The next step will be to compute the probabilities for each of the tokens in our corpus.

In [10]:
def prob(token):
    
    # if the token hasn't been seen, we'll assume it's innocent
    if token not in all_tokens:
        return 0.4
    
    good = 2 * ham_counts[token] # biased to reduce false positives (i.e. good emails getting lost in spam)
    bad = spam_counts[token] # just the number of times the word was repeated in the spam corpus
    
    n_bad = 2 # number of spam messages (not spam words)
    n_good = 2 # number of good messages
    
    # using a count threshold of 1 instead of Graham's 5 
    # which makes sense for a smaller corpus such as ours...
    if good + bad >= 1:
        return max(0.01, min(0.99, min(1.0, bad / n_bad) / (min(1.0, good / n_good) + min(1.0, bad / n_bad))))
    else:
        return 0

# finding the probabilities
probabilities = {}
for token in all_tokens:
    probabilities[token] = prob(token)

print(probabilities)

{'i': 0.5, 'am': 0.99, 'spam': 0.99, 'do': 0.3333333333333333, 'not': 0.99, 'like': 0.3333333333333333, 'that': 0.99, 'spamiam': 0.99, 'green': 0.01, 'eggs': 0.01, 'and': 0.01, 'ham': 0.01}


The next step is to figure out what are the most interesting words in a sample email, and Graham limited his list to the top 15 values with the probabilities furthest from 50-50.

In [11]:
# grabbing the first 15 values furthest from 50%
def get_top_interesting_values(values, limit=15):
    # calculate the probability that the message is spam given each word separately
    probabilities = {}
    for i in values:
        probabilities[i] = prob(i)
        
    # sort the probabilities by how "interesting" each value is
    # i.e. how far away from 50% it is
    sorted_values = sorted(probabilities.items(), key=lambda x: -abs(x[1]-0.5))
    
    count = 0
    interesting = []

    # grab the most "interesting" values to evaluate the email
    for item in sorted_values:
        interesting.append(item[1])
        count += 1
        # stop once we hit get 15 or so values
        if count > limit:
            break
    
    return interesting

Finally, we can take the most interesting words from an email and use them to evaluate if we think the email is spam or not.

In [12]:
from functools import reduce
def is_spam(featured_probs):
    prod = reduce((lambda x, y: x * y), featured_probs)
    compl = reduce((lambda x, y: x * y), list(map(lambda x: 1 - x, featured_probs)))
    value = prod / (prod + compl)
    return value

So then to go through and test everything, we can use the following helper function

In [13]:
def evaluate(email):
    values =  email.split()
    top_15 = get_top_interesting_values(values)
    print("P(spam) = " + str(is_spam(top_15)))

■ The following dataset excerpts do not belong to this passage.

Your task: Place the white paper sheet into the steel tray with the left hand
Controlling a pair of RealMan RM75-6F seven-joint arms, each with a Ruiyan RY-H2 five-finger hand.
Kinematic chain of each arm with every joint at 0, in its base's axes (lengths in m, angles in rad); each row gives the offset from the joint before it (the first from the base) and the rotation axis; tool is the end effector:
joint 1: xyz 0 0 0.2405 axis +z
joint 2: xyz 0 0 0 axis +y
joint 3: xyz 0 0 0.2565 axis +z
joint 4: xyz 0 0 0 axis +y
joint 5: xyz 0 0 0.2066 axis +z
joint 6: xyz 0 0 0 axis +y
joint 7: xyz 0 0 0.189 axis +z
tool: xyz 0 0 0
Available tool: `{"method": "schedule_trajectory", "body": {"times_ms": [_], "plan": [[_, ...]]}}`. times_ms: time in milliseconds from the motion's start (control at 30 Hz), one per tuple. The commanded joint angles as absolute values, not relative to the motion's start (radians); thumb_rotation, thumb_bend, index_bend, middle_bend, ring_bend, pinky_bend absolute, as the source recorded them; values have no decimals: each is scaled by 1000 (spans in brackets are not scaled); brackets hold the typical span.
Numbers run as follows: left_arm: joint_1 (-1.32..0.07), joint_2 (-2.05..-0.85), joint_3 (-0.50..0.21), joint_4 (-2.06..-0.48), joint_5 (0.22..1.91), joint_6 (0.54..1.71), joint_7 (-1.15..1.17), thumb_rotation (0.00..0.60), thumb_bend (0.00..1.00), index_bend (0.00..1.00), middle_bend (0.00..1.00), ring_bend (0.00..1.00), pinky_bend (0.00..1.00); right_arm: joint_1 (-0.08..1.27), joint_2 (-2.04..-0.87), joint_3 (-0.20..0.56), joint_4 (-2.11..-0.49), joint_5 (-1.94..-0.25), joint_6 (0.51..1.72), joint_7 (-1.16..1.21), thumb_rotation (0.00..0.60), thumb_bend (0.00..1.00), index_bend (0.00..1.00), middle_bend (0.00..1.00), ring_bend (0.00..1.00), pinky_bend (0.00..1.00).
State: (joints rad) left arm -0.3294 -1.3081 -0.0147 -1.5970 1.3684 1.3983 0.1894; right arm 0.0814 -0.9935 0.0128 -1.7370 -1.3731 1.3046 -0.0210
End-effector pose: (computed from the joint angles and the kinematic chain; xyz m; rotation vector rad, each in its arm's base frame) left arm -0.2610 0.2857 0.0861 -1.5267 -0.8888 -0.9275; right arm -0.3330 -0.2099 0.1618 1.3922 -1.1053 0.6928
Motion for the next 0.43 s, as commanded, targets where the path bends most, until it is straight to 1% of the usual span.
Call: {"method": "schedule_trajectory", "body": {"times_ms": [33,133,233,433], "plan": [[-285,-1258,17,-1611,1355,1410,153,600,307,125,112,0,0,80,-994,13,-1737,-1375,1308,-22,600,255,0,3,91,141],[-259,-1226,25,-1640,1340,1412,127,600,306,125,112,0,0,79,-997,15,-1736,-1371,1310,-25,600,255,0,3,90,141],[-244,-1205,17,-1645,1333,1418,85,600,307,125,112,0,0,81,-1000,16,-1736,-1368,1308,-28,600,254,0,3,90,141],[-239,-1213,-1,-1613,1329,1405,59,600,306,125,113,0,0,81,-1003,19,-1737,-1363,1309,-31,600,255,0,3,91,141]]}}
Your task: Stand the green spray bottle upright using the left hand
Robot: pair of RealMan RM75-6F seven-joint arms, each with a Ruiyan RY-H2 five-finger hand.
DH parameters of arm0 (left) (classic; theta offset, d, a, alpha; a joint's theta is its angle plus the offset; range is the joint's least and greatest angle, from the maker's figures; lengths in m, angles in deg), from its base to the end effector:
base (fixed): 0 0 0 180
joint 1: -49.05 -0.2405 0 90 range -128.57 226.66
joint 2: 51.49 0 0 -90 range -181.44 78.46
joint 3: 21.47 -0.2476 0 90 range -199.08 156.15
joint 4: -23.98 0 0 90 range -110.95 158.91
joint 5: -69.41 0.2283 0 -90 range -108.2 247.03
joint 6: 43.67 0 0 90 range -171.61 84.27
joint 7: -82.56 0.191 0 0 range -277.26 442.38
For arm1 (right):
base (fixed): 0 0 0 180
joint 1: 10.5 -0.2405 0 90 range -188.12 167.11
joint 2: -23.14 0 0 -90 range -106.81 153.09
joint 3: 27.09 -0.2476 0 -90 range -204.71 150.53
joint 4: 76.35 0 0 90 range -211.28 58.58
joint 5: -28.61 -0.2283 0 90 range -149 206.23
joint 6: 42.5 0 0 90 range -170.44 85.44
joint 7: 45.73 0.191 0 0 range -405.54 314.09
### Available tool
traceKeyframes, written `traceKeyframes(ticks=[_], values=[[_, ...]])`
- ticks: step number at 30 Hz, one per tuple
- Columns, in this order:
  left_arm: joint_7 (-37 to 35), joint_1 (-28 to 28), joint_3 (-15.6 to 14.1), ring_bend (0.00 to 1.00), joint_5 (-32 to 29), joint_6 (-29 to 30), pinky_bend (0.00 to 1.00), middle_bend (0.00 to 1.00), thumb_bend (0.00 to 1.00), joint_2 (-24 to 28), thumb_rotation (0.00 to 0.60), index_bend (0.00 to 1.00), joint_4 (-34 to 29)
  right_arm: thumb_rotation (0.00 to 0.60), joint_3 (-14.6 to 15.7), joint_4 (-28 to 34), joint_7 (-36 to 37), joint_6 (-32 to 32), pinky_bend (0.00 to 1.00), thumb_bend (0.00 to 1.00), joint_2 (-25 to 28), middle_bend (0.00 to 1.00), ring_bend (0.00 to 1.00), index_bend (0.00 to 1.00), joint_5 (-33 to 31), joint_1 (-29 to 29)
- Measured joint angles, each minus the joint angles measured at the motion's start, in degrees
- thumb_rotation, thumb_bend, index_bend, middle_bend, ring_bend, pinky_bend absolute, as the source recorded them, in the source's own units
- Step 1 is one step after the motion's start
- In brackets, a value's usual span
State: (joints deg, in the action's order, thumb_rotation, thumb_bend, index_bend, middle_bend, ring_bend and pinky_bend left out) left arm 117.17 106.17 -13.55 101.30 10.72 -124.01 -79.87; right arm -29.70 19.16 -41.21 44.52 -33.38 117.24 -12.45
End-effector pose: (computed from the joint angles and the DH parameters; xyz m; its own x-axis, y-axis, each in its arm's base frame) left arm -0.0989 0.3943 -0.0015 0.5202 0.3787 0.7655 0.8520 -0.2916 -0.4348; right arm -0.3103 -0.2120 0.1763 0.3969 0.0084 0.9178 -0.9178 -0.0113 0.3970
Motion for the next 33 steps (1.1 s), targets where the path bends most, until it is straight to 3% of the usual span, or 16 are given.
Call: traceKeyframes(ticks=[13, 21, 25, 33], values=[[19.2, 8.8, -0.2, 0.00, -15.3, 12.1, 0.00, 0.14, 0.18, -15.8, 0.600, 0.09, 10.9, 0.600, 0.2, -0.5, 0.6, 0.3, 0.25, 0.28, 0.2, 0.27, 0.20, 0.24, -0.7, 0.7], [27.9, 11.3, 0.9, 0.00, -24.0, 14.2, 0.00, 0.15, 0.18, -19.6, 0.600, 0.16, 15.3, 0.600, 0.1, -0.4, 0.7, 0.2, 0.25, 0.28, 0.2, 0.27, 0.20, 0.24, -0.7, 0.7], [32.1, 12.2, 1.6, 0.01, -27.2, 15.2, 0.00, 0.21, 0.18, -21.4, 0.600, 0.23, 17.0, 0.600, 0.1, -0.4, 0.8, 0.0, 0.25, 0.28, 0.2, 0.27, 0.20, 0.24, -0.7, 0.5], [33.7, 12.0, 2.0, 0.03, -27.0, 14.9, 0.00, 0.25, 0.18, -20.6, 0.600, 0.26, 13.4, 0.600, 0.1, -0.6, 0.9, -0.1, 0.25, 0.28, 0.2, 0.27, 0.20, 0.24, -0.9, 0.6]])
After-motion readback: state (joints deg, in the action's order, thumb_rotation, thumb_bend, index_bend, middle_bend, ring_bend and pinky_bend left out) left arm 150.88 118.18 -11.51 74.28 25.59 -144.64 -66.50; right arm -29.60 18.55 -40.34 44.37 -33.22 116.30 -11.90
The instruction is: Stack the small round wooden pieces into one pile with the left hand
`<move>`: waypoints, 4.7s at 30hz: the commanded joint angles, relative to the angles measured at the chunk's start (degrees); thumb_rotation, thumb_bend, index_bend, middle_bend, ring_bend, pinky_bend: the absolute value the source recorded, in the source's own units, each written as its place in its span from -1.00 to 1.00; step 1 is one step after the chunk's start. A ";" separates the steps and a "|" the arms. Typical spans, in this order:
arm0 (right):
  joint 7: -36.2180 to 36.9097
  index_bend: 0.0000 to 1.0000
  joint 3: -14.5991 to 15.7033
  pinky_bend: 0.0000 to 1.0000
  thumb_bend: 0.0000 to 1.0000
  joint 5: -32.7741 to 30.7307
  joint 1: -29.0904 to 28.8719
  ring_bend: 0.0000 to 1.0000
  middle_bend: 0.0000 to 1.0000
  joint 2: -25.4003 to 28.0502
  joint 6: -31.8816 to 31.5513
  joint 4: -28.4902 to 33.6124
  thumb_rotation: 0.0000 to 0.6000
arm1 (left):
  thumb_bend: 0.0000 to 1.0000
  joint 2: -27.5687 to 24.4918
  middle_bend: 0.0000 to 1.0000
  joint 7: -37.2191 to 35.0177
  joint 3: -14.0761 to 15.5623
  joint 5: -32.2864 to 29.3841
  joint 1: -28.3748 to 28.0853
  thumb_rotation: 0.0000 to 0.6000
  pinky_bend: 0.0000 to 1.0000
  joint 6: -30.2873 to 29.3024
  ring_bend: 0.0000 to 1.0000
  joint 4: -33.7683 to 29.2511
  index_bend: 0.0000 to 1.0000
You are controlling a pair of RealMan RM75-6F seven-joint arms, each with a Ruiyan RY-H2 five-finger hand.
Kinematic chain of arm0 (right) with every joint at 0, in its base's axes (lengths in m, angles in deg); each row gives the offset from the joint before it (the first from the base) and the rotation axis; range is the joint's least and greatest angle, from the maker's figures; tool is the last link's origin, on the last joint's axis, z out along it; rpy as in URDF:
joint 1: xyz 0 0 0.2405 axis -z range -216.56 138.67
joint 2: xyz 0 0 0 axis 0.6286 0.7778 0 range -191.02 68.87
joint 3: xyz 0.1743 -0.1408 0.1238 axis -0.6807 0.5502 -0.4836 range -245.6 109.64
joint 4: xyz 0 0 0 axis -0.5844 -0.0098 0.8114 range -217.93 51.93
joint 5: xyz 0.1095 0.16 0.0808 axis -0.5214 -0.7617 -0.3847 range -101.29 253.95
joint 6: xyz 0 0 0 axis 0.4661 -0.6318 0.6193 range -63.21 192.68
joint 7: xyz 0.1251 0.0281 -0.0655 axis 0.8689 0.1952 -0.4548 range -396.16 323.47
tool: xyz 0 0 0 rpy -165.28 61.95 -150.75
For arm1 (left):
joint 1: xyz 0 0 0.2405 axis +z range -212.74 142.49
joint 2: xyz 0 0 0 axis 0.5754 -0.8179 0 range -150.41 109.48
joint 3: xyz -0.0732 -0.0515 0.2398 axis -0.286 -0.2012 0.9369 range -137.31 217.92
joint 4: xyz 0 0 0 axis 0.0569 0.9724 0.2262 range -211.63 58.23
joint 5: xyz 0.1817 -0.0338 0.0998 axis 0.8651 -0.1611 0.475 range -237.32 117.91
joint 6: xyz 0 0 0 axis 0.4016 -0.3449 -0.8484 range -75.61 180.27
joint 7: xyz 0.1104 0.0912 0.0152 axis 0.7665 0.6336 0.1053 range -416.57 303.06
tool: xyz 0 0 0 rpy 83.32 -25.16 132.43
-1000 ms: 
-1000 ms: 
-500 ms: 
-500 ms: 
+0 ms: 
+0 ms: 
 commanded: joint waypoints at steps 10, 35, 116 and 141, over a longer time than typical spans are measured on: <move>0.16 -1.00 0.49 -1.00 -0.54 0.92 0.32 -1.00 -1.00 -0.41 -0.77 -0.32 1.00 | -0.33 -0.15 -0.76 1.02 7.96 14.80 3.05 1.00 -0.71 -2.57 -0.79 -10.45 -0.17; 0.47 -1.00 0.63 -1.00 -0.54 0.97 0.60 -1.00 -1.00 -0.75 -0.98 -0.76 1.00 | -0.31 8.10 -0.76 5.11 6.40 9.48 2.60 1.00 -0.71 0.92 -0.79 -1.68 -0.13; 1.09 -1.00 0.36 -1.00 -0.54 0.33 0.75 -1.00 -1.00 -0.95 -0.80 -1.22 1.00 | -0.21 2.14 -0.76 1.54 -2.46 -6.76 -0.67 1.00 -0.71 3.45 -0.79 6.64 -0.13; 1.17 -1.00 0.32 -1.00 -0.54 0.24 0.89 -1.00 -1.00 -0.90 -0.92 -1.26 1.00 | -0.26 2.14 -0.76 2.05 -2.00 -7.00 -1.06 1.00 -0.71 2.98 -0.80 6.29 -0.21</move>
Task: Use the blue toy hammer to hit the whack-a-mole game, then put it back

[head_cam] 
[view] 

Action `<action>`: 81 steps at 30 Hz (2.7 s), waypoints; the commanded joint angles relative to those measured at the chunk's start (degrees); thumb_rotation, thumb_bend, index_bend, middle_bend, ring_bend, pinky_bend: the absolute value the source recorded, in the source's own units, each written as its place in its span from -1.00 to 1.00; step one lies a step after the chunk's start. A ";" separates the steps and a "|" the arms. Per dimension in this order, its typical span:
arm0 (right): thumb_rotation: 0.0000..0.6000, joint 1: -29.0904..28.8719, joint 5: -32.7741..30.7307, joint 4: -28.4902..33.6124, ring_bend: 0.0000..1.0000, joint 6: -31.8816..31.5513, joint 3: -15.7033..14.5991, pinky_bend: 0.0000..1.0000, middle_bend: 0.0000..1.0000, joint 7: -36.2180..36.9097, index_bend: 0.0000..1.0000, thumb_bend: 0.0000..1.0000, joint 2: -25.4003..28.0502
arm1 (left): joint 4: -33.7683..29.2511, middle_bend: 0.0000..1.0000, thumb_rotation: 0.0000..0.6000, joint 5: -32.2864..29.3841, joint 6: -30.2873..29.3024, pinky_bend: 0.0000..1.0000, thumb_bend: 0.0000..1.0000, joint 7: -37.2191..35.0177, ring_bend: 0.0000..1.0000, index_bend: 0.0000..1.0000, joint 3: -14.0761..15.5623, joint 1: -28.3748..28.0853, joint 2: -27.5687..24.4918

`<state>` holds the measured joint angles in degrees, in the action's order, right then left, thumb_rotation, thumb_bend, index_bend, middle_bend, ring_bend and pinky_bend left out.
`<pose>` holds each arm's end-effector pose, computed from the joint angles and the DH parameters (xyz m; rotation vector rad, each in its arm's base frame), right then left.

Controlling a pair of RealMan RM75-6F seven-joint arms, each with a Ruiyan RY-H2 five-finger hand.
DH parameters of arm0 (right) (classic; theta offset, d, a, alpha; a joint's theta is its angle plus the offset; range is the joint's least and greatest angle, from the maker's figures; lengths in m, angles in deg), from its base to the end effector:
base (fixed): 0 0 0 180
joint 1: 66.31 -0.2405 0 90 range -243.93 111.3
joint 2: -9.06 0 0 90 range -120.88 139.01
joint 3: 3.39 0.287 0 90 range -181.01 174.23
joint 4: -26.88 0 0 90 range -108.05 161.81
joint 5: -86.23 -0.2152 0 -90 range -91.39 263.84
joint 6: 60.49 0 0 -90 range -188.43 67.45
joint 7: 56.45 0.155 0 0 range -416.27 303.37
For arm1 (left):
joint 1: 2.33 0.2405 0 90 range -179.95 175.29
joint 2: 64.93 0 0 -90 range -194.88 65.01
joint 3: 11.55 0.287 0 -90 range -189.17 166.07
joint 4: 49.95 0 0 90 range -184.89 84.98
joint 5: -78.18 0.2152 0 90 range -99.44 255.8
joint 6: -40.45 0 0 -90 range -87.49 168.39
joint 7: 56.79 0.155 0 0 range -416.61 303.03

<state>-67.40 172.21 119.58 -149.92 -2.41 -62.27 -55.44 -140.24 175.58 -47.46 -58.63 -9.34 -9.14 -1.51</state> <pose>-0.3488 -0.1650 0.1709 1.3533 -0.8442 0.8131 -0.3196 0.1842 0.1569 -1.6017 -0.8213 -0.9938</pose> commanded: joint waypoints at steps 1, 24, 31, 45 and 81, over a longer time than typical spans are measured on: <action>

So for a couple of trivial samples, we get the following

In [15]:
spam_email = "i not spam"
mixed_email = "i do not like green eggs and ham"
ham_email = "green eggs and ham"
foreign_email = "green eggs and Sam"

evaluate(spam_email)
evaluate(mixed_email)
evaluate(ham_email)
evaluate(foreign_email)

P(spam) = 0.9998979800040808
P(spam) = 2.576524716472776e-07
P(spam) = 1.0410203448479832e-08
P(spam) = 6.870729626826629e-07


Unless there's something particularly Bayesian about his evaluation of the email (the second portion of his code-block), nothing strikes me as particularly Bayesian about his approach, barring potentially is it's adaptability to an expanding corpus. For the most part it just looks like he's using a frequentist approach, tweaking the notions to bias it a little to avoid false positives, etc. Perhaps the tweaks he's added could be considered priors? Otherwise, it's just his interest in expanding his corpus over time that feels at all Bayesian.

## Exercise: Rain, Rain, Go Away!

Here's the aima implementation of the Bayes Net

In [19]:
from probability import BayesNet, enumeration_ask

# Utility variables
T, F = True, False

cloudy = BayesNet([
    ('Cloudy', '', 0.5),
    ('Sprinkler', 'Cloudy', {T: 0.1, F: 0.5}),
    ('Rain', 'Cloudy', {T: 0.8, F: 0.2}),
    ('WetGrass', 'Sprinkler Rain', {(T, T): .99, (T, F): 0.90, (F, T): 0.90, (F, F): 0.0})
    ])

In a full joint probability distribution for this domain, none of the 4 variables would be considered independent of each other and so if we were to create a truth-table for it, we would have to look at the P("wet"|every combo of cloudy, sprinkling, rain) which would invovle finding 16 different probabilities.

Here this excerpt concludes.